## About this task:
Filter the entries below, keeping every line that has the word "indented".

------------------------------------------------

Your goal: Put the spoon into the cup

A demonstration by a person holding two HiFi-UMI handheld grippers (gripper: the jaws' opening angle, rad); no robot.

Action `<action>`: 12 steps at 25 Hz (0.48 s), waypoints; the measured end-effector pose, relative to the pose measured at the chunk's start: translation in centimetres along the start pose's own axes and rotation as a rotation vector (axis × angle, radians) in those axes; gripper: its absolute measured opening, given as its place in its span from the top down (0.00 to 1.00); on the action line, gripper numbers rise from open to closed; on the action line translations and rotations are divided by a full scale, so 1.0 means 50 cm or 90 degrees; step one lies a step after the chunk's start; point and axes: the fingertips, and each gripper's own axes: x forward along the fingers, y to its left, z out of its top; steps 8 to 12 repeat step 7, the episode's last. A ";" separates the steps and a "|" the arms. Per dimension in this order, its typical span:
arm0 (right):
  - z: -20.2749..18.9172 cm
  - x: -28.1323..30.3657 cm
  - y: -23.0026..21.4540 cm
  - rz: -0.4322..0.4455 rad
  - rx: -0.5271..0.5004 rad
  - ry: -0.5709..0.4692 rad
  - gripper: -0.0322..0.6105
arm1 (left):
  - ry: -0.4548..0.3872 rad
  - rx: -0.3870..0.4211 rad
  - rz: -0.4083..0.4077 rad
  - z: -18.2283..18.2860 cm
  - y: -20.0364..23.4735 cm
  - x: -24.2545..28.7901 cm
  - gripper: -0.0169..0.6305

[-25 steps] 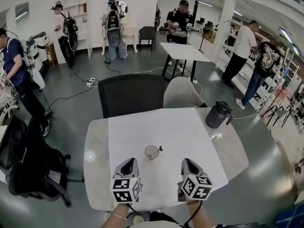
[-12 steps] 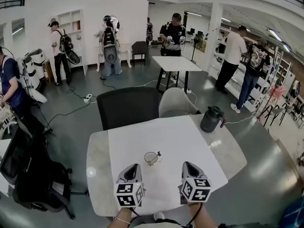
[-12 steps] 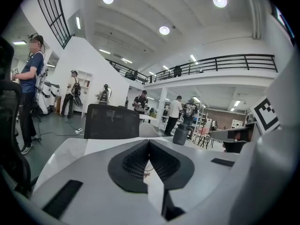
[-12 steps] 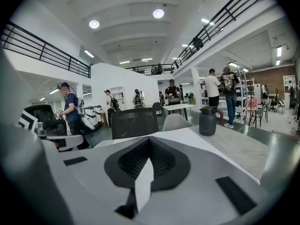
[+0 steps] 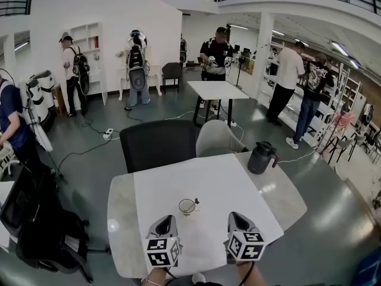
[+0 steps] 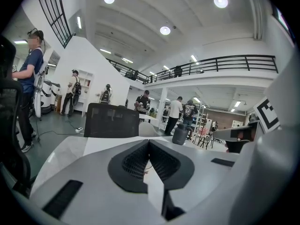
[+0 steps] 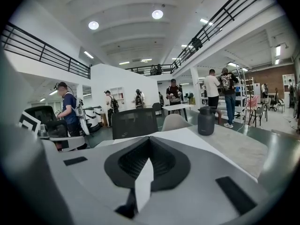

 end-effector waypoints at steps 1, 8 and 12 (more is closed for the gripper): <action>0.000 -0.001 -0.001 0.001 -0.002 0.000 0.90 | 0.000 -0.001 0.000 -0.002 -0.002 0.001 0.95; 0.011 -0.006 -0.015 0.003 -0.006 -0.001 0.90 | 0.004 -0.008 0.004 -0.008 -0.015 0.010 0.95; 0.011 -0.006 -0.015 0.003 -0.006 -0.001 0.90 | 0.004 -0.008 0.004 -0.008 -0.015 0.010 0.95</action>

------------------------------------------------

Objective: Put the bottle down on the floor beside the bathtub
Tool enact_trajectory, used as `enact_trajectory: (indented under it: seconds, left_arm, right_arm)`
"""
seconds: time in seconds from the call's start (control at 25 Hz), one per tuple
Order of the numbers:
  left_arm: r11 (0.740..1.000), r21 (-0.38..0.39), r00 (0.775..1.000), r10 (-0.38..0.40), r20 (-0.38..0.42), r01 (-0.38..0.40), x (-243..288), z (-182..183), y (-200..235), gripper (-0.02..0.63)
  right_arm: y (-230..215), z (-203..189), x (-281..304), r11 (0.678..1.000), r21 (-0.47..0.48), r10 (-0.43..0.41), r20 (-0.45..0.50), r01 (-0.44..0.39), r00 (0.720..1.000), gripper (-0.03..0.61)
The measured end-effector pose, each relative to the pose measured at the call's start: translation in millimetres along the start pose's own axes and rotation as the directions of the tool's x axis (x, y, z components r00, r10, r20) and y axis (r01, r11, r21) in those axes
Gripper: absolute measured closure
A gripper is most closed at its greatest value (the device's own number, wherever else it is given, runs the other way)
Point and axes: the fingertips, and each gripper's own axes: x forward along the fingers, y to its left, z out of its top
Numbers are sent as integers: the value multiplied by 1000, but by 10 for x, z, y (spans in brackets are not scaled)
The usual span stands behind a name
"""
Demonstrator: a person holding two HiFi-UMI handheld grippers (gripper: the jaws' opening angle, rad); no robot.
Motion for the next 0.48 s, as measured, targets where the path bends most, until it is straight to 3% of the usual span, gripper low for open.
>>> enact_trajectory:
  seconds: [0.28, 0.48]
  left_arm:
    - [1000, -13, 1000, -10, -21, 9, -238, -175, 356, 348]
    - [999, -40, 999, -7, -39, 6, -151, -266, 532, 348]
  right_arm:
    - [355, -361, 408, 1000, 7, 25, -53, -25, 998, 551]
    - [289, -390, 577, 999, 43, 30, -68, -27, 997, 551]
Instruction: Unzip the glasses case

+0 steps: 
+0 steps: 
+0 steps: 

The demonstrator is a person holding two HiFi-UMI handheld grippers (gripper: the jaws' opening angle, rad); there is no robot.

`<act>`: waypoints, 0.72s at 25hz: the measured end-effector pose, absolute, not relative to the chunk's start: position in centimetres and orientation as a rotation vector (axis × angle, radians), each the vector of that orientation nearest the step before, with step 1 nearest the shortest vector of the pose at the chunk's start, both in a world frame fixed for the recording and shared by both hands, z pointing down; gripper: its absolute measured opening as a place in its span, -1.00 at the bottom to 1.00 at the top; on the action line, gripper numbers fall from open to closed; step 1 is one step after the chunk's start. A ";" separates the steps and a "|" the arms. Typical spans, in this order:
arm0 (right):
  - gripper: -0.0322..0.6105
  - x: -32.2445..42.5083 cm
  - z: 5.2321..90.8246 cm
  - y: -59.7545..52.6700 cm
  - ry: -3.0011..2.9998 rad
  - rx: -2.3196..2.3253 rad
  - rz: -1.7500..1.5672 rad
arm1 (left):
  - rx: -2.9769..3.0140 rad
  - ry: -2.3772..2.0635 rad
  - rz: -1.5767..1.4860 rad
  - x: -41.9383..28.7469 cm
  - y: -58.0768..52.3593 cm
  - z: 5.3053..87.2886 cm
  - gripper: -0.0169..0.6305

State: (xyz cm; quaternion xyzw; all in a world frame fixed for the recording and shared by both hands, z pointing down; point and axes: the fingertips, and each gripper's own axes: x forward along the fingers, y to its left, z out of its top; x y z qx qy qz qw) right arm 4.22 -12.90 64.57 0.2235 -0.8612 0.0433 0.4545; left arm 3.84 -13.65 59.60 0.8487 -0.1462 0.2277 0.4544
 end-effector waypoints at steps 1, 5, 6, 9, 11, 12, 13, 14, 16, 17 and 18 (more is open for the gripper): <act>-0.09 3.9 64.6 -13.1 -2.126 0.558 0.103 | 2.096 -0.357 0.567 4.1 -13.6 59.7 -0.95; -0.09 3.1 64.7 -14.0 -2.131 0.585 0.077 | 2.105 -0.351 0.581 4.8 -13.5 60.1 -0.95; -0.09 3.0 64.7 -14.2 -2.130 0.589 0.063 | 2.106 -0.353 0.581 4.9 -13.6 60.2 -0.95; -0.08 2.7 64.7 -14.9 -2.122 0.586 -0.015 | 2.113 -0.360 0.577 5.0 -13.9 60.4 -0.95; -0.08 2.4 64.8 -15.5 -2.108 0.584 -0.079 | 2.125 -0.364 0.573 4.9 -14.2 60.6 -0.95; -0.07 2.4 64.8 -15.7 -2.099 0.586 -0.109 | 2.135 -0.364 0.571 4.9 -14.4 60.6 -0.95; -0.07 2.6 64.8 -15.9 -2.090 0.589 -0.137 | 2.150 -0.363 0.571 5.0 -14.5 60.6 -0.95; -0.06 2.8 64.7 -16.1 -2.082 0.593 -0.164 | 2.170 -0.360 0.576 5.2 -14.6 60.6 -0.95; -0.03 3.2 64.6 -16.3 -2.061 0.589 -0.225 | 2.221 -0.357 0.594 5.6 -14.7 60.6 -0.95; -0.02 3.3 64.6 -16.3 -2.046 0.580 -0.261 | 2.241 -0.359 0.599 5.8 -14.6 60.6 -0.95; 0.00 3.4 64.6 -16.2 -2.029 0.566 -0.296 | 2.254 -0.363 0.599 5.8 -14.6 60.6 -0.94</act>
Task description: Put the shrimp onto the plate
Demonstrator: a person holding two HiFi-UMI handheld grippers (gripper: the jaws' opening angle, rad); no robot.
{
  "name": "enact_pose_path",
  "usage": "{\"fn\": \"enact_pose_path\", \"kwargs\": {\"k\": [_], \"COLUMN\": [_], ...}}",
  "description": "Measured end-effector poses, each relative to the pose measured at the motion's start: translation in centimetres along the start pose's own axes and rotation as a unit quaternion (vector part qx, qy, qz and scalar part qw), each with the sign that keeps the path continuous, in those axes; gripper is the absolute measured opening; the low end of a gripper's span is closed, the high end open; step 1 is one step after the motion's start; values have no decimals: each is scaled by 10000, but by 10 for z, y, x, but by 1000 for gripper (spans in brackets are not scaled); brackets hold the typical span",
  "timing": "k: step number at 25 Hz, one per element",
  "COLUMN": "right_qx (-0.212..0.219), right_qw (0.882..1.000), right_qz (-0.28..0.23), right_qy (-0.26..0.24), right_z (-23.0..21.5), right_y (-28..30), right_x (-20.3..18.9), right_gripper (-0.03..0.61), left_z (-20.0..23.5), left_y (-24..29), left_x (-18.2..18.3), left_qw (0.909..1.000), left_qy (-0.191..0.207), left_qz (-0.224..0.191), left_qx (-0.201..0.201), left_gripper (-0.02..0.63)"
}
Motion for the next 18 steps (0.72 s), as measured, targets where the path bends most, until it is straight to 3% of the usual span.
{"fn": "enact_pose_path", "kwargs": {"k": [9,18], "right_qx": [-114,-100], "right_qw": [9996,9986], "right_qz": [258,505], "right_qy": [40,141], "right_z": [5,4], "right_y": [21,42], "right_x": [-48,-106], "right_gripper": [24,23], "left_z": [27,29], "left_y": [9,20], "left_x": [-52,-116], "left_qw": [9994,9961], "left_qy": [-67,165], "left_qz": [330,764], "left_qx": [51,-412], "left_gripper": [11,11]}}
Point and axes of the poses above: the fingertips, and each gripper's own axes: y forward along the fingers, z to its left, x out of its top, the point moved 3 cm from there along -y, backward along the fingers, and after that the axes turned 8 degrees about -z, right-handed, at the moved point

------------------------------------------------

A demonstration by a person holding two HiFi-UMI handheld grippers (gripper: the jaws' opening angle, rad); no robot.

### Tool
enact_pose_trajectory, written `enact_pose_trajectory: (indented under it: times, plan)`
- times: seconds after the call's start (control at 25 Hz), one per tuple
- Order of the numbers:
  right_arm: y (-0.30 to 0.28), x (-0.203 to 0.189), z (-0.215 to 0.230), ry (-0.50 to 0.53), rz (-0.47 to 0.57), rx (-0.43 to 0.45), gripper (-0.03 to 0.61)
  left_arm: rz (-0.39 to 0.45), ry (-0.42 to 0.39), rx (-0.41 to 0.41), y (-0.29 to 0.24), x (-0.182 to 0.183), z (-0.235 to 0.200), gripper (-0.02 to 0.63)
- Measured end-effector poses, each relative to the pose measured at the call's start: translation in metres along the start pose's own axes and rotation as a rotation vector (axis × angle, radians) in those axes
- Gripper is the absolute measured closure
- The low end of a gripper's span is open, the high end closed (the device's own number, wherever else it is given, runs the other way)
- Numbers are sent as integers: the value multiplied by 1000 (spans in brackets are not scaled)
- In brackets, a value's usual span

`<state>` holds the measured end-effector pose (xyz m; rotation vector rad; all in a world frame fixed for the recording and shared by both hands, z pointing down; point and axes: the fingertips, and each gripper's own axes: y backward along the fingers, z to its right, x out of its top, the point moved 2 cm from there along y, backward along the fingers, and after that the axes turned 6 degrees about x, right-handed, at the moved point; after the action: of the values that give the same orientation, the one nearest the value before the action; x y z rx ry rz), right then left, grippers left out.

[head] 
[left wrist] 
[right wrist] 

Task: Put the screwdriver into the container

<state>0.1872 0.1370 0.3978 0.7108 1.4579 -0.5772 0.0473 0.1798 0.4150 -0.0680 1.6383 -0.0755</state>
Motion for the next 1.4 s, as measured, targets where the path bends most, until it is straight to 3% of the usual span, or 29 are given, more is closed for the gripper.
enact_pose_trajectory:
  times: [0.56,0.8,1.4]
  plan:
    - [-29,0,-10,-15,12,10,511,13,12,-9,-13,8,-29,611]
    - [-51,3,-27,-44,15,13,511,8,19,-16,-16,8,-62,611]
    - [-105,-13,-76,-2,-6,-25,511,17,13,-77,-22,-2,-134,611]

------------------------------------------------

## Exercise answer:
Tool enact_trajectory, used as `enact_trajectory: (indented under it: seconds, left_arm, right_arm)`
enact_pose_trajectory, written `enact_pose_trajectory: (indented under it: times, plan)`

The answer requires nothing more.